During the 1950s Fletcher attended four different design schools, each one more cosmopolitan than the last. Fletcher left Hammersmith for the livelier environment of the Central School, where he found himself in class with his future partners Colin Forbes and Theo Crosby as well as such other future luminaries as Derek Birdsall and Ken Garland. After graduating from the Central School, Fletcher spent a year abroad teaching English in Barcelona and then won a coveted place at the Royal College of Art, where his contemporaries included the artists Peter Blake and Joe Tilson. His tenure with the Royal College of Art lasted three years, at which time he entered an exchange program with Yale University.

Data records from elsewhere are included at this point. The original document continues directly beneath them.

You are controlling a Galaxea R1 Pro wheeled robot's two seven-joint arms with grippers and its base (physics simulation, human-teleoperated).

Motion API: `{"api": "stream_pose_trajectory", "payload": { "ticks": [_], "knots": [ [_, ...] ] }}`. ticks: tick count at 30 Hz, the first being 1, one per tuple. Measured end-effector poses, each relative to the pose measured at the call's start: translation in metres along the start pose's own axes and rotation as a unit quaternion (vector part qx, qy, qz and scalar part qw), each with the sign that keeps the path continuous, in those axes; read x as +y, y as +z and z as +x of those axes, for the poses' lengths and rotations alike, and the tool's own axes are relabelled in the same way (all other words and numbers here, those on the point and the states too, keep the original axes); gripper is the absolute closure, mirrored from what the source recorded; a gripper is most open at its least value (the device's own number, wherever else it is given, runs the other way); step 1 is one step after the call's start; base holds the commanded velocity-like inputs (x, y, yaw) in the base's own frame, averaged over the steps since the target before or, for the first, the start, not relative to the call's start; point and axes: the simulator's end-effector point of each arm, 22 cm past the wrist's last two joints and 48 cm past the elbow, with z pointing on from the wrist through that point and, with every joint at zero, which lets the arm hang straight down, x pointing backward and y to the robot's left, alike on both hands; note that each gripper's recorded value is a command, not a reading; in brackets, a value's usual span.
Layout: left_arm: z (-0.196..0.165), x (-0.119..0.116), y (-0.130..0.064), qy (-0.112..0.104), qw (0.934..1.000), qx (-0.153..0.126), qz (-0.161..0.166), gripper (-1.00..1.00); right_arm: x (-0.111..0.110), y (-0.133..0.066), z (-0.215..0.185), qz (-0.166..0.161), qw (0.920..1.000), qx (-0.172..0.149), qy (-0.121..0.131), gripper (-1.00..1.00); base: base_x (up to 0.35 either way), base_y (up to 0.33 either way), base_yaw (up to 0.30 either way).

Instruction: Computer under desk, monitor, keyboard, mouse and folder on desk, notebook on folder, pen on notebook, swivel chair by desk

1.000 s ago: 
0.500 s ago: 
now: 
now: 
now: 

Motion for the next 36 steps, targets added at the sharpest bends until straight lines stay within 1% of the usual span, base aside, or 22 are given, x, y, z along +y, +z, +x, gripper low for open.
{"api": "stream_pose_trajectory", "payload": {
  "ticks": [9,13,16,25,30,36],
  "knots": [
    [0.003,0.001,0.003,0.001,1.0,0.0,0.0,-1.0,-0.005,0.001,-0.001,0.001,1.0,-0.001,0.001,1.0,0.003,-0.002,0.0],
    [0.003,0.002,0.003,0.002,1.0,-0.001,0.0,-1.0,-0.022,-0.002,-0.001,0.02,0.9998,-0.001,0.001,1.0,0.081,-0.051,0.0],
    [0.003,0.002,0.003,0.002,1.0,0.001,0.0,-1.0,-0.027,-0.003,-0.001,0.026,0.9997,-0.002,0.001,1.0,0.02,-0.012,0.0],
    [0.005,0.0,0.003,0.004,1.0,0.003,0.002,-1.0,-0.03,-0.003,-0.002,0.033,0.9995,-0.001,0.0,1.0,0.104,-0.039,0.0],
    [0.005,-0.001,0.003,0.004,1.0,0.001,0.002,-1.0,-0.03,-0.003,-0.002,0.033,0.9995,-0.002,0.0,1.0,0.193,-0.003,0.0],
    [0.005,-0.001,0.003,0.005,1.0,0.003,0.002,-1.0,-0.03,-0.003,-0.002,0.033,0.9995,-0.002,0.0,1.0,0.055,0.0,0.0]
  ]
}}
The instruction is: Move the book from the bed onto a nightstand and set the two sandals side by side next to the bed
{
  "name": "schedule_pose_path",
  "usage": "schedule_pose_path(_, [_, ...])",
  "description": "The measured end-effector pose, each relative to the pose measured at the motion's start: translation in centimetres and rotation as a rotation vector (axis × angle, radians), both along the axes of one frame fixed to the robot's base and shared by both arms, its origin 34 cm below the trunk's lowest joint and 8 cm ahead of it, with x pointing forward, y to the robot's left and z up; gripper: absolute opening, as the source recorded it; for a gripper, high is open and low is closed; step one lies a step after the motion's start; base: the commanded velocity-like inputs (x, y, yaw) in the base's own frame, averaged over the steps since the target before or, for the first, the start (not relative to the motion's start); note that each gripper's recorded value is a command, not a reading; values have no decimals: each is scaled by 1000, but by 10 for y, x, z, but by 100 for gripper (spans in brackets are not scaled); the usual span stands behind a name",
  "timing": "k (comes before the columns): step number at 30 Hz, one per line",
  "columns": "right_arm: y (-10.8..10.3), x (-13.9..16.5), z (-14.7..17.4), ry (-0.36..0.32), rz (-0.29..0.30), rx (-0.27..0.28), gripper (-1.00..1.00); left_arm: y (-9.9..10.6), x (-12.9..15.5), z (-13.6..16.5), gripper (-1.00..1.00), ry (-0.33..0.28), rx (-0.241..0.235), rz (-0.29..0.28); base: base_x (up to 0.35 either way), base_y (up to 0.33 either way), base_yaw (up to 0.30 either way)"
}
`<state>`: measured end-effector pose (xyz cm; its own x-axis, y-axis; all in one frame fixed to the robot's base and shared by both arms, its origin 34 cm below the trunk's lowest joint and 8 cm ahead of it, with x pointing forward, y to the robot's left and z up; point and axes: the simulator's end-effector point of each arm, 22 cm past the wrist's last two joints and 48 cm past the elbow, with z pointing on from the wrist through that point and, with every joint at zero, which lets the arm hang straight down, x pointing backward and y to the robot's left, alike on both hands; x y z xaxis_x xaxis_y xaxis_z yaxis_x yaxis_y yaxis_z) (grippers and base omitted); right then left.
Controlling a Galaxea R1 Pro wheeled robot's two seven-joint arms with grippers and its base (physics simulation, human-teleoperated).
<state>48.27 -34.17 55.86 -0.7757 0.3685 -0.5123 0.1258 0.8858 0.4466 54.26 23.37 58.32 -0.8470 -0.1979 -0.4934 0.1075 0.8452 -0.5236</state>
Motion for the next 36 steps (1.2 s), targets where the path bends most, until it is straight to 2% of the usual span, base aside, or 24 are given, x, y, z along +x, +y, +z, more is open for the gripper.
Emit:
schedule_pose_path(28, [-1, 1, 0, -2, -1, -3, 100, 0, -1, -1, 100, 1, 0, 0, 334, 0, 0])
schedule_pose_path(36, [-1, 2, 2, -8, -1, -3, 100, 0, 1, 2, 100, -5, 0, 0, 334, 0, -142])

At Yale, Fletcher was taught by American Masters Paul Rand, and the artist Josef Albers, which heavily influenced his emerging design style and sensibility. Fletcher also arranged visits to prominent graphic designers studios such as Robert Brownjohn, Ivan Chermayeff and Tom Geismar in New York. It was through these visits that Fletcher won a commission to design a cover for Leo Lionni, art director of Fortune magazine, which at the time was a showcase for modern design and a client at the top of every aspiring graphic designer’s wish-list.

After graduating from Yale, Fletcher did a short stent with Saul Bass in his Los Angeles studio before returning to England via a trip to Milan. It was this trip to Milan that landed Fletcher one of his first design jobs that would help propel his career forward over the next ten years. In Milan, Fletcher took a job working for the Pirelli design studio. It was this brief job that allowed Fletcher to return to England with an established client, and one that would ultimately help him start his own design studio with friend Colin Forbes in 1959.
Over the next decade and a half Fletcher worked with a variety of clients helping to build his reputation as a designer, and establish him as a design influencer in both Europe and North America. His working relationship with Bob Gill, and Theo Crosby, set in place what would become the foundation of Pentagram which he would form in 1972 with Theo Crosby, Colin Forbes, Kenneth Grange and Mervyn Kurlansky.

Over the next 20 years Fletcher continued to work, expanding Pentagram, until leaving in 1992 to form his own independent studio at Notting Hill Gate in London. Over the next ten years Fletcher would work as a consultant to Phaidon Press, publish a series of books on design theory, and help to develop he visual identity of the Novartis Campus Project in Basel, Switzerland.

In 2001 Phaidon published Fletchers The Art of Looking Sideways on Fletcher’s visual philosophy. If you are a designer and you haven’t read it, go to the library and check it out. It’s worth your time.